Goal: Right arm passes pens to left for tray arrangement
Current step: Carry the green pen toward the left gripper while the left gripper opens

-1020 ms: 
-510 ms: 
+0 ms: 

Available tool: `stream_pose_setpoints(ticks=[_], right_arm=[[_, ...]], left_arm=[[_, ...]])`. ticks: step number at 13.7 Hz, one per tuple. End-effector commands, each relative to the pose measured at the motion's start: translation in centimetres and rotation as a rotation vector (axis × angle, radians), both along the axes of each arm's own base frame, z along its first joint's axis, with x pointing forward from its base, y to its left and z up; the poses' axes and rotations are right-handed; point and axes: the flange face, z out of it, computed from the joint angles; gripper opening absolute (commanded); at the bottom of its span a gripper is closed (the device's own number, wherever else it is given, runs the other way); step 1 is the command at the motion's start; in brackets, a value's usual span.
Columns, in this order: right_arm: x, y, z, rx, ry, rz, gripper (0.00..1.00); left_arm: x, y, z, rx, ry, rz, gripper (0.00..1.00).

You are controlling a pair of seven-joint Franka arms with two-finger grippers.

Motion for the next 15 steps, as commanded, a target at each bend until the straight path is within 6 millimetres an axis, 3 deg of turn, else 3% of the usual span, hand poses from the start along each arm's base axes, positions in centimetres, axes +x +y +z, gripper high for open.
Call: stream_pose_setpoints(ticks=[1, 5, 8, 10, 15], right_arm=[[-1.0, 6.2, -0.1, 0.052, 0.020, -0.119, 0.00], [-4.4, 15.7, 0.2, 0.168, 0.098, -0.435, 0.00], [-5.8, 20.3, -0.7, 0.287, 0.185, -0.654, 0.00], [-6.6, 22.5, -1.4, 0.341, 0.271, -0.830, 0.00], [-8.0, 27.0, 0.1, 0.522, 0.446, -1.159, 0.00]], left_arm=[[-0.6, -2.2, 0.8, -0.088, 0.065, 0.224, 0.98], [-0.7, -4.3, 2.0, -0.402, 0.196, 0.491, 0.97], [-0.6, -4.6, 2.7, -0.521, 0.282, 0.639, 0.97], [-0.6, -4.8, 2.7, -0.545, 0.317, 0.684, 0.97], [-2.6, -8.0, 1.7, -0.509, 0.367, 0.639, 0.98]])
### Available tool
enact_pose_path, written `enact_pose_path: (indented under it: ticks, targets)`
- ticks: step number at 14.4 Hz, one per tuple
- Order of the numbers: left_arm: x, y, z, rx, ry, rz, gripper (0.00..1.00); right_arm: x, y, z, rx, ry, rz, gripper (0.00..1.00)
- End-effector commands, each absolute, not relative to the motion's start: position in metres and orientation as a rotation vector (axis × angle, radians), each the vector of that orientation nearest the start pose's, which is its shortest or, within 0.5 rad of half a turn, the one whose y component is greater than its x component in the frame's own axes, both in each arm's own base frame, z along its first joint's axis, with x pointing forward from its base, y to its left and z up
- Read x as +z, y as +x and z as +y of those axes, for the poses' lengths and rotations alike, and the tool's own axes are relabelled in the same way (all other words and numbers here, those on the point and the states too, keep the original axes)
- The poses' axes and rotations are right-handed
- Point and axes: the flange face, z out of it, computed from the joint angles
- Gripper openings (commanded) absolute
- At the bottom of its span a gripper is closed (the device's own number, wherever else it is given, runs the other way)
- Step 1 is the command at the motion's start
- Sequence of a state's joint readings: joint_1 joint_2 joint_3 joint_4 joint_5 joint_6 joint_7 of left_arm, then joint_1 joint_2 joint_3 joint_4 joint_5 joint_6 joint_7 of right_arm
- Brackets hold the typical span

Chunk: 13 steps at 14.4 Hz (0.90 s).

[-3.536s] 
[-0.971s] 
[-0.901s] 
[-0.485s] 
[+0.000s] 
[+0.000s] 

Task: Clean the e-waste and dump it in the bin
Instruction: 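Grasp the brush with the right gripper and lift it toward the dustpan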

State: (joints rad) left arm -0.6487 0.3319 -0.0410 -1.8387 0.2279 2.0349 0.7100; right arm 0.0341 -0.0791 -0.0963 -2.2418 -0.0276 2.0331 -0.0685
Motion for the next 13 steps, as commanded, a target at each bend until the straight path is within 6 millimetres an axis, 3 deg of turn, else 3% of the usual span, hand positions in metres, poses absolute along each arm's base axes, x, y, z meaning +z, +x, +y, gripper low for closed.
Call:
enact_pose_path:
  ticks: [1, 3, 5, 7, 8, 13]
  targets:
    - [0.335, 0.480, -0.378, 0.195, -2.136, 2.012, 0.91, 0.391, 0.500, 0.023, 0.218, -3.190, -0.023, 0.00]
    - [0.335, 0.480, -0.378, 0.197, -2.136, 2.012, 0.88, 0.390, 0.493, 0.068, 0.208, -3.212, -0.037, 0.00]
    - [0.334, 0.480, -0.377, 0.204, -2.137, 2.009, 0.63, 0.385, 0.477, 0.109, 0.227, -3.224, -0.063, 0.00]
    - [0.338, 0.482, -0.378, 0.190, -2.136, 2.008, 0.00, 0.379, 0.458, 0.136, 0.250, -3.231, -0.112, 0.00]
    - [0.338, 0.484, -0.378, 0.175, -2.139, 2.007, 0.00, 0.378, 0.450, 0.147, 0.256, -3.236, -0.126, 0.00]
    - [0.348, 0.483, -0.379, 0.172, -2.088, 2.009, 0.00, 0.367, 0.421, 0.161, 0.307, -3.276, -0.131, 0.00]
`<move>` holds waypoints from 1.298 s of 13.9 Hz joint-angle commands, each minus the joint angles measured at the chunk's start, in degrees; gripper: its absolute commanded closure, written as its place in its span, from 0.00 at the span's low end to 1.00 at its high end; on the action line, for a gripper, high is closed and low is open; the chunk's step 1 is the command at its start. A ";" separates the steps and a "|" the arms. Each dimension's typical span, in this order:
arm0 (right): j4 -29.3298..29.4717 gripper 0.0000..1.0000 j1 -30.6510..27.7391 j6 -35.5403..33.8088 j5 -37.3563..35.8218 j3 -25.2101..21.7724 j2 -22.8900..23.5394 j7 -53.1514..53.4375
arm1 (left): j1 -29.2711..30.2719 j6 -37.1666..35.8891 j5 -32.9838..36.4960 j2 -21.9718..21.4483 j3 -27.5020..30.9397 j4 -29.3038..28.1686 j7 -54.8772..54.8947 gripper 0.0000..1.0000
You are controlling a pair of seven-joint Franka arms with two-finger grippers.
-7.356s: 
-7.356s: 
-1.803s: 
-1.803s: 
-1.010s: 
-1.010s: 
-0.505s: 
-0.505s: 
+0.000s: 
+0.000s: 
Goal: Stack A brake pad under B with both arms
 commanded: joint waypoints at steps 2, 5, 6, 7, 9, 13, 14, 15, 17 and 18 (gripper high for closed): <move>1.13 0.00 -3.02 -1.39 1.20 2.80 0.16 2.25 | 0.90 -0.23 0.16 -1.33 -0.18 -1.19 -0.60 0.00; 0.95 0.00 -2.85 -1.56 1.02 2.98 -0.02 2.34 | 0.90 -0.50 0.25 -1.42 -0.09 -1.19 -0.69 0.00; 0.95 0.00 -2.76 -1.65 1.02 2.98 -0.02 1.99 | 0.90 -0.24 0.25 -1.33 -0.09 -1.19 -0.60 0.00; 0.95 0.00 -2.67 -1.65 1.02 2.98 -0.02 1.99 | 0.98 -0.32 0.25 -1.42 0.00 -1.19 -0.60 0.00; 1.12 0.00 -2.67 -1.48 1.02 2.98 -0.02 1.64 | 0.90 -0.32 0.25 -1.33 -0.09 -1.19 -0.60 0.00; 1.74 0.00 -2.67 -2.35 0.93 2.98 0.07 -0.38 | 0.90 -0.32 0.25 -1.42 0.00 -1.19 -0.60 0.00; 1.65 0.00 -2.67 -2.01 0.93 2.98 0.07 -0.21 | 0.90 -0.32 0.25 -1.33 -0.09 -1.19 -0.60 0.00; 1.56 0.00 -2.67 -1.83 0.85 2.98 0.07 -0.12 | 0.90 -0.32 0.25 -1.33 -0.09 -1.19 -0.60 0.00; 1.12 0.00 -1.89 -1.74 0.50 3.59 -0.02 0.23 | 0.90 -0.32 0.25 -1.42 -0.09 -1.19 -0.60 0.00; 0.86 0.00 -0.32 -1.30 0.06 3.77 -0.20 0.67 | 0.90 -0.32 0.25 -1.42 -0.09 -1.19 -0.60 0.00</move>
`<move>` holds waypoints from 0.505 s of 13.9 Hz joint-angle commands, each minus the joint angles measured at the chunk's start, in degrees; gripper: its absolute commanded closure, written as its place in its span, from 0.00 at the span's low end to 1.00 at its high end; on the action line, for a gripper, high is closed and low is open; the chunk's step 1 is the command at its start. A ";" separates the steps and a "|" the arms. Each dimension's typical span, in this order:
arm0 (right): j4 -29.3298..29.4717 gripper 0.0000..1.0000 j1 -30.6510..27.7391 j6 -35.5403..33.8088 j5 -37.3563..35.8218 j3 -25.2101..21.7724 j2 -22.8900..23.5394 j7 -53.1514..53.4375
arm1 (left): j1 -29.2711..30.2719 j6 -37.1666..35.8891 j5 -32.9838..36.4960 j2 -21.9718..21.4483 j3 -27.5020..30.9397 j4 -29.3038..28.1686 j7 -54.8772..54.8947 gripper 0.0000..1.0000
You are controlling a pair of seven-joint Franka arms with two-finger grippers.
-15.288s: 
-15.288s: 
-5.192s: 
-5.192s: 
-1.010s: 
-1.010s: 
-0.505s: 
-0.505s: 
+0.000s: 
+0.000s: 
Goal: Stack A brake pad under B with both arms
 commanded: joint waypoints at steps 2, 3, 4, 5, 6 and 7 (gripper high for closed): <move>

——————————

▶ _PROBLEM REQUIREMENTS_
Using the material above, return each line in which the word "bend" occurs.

▶ _OUTPUT FOR THIS EXERCISE_
Motion for the next 15 steps, as commanded, a target at each bend until the straight path is within 6 millimetres an axis, 3 deg of turn, else 3% of the usual span, hand poses from the start along each arm's base axes, positions in centimetres, axes +x +y +z, gripper high for open.
Motion for the next 13 steps, as commanded, a target at each bend until the straight path is within 6 millimetres an axis, 3 deg of turn, else 3% of the usual span, hand positions in metres, poses absolute along each arm's base axes, x, y, z meaning +z, +x, +y, gripper low for closed.

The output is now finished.